* Work order: Give again, exactly as written, each line of the material below starting at the line that contains "Pin the dark" and ending at the line that contains "- x: -235.9592..106.7653 mm". Both ends count, and no other line does.

* Material shown:
..............................

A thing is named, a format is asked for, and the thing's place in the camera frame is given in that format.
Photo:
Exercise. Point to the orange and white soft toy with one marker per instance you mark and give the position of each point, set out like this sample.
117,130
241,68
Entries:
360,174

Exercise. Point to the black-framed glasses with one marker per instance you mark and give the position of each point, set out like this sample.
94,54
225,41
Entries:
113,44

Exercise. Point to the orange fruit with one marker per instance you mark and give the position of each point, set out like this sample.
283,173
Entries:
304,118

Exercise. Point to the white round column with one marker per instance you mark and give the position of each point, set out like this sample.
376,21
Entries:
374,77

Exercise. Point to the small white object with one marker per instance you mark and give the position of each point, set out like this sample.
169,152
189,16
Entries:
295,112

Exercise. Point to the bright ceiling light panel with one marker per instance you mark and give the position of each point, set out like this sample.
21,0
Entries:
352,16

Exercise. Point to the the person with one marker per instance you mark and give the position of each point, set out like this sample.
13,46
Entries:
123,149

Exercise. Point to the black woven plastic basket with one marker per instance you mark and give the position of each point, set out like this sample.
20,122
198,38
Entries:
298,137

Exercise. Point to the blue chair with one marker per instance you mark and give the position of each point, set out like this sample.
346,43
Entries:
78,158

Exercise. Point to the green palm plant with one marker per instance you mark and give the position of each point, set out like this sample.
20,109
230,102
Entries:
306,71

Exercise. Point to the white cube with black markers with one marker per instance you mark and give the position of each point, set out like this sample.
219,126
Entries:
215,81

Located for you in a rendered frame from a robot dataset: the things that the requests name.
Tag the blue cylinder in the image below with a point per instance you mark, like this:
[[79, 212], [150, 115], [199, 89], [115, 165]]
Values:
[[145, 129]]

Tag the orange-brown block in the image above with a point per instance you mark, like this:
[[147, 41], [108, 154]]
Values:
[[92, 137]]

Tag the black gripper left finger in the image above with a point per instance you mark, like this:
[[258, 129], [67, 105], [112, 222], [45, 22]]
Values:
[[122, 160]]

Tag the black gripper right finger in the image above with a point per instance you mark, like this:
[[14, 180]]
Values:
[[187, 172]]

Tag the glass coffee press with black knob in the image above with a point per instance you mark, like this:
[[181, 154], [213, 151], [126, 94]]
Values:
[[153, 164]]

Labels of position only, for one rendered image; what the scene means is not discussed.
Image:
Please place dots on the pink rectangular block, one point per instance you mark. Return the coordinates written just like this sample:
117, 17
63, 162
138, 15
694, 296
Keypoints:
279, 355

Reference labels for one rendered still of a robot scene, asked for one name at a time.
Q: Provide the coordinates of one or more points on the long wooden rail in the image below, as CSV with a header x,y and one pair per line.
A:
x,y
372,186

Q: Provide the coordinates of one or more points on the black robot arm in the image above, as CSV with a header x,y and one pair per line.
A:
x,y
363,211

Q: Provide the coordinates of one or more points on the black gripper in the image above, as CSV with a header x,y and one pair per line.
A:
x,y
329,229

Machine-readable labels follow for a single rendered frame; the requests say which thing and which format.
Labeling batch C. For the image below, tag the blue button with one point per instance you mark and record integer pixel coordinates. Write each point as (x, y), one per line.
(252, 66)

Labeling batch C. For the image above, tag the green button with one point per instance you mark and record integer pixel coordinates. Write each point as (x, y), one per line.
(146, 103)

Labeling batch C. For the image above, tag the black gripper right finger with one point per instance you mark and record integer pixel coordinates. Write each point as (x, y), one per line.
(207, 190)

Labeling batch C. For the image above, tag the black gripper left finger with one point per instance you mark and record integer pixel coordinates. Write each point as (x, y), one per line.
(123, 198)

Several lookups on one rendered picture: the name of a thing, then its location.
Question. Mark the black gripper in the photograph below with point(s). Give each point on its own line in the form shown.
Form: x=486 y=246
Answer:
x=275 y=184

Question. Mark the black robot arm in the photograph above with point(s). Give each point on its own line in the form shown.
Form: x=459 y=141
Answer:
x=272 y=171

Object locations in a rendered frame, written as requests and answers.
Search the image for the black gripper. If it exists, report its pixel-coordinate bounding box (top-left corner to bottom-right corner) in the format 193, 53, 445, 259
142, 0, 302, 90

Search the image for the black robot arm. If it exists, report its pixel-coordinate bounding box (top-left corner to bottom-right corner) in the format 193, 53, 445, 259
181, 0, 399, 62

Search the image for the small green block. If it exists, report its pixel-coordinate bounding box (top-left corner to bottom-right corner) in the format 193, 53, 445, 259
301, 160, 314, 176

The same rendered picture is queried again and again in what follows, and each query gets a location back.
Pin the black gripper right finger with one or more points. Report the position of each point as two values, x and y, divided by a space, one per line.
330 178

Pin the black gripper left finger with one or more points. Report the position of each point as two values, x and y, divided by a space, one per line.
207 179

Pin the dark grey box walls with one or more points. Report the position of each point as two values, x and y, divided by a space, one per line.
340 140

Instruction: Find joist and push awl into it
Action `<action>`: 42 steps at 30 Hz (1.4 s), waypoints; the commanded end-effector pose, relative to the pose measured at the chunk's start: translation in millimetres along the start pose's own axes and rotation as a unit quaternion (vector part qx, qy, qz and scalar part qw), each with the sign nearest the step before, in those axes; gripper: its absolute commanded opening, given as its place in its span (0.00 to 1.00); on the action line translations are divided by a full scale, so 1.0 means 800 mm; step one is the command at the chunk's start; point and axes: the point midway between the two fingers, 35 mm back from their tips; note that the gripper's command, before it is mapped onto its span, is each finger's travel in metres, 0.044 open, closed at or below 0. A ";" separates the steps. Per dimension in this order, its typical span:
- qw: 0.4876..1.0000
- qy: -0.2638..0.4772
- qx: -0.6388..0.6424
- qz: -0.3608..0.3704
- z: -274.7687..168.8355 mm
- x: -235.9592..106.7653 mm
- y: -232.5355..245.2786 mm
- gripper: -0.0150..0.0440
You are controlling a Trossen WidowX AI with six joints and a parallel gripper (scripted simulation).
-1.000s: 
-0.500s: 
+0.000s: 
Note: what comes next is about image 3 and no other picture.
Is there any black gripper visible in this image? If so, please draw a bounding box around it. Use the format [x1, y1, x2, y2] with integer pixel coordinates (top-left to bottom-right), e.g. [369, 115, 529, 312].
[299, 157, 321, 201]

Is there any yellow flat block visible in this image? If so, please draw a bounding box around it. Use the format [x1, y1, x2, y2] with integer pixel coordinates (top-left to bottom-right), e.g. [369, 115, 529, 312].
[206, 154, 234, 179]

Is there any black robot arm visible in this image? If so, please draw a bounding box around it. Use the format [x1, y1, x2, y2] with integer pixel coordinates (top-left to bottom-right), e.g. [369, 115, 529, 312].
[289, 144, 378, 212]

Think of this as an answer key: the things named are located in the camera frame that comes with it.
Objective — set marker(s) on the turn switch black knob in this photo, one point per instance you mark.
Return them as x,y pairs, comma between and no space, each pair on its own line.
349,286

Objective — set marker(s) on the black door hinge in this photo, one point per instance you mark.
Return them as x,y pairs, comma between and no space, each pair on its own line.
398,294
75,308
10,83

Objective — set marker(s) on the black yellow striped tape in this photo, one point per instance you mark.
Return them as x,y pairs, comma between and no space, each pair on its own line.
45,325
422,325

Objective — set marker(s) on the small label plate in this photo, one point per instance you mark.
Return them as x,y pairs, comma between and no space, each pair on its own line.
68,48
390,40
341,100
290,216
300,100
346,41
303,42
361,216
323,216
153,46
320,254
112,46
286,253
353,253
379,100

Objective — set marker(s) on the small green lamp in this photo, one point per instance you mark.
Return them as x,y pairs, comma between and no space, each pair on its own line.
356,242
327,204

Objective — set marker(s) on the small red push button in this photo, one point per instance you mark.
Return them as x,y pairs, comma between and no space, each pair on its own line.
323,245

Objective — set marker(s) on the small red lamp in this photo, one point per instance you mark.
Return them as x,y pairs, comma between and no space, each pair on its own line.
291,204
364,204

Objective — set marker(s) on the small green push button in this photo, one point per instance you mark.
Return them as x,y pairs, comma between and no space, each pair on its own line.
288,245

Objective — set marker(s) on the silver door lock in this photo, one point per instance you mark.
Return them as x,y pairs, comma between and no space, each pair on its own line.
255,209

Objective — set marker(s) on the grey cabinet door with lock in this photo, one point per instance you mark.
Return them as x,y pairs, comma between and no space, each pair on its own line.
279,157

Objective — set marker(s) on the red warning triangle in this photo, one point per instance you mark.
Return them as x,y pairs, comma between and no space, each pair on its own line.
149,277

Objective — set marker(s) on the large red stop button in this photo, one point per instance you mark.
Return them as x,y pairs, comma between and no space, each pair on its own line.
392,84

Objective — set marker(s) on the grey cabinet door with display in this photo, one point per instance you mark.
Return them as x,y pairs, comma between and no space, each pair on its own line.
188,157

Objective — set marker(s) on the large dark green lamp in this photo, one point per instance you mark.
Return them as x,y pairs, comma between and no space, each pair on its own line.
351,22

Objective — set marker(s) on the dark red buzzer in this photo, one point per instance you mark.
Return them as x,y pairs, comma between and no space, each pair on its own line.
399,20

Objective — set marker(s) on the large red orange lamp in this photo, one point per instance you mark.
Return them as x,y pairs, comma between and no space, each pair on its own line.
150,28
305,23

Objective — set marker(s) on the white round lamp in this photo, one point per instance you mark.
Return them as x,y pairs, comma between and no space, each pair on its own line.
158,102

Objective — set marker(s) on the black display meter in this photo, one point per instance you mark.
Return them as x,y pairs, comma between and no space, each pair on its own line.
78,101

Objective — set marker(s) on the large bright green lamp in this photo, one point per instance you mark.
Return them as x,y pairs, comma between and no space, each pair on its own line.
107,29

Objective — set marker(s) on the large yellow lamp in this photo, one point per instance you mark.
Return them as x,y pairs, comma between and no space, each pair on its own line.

..............................

* Response for this exercise:
Pin the dark grey box walls with one or more points. Report the position of each point as two values, x and y, divided by a space, one per line.
340 140

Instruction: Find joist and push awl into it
Action `<action>`: 42 steps at 30 Hz (1.4 s), waypoints; the commanded end-effector pose, relative to the pose measured at the chunk's start: translation in millimetres along the start pose's own axes and rotation as a unit quaternion (vector part qx, qy, qz and scalar part qw), each with the sign nearest the step before, in those axes; gripper: its absolute commanded opening, given as its place in its span (0.00 to 1.00); on the action line translations are divided by a full scale, so 1.0 means 800 mm; step one is the command at the chunk's start; point and axes: the point midway between the two fingers, 35 mm back from their tips; note that the gripper's command, before it is mapped onto its span, is each finger's travel in metres, 0.044 open, closed at or below 0. A ";" separates the steps. Per dimension in this order, its typical span:
- qw: 0.4876..1.0000
- qy: -0.2638..0.4772
- qx: -0.6388..0.6424
- qz: -0.3608..0.3704
- z: -274.7687..168.8355 mm
- x: -235.9592..106.7653 mm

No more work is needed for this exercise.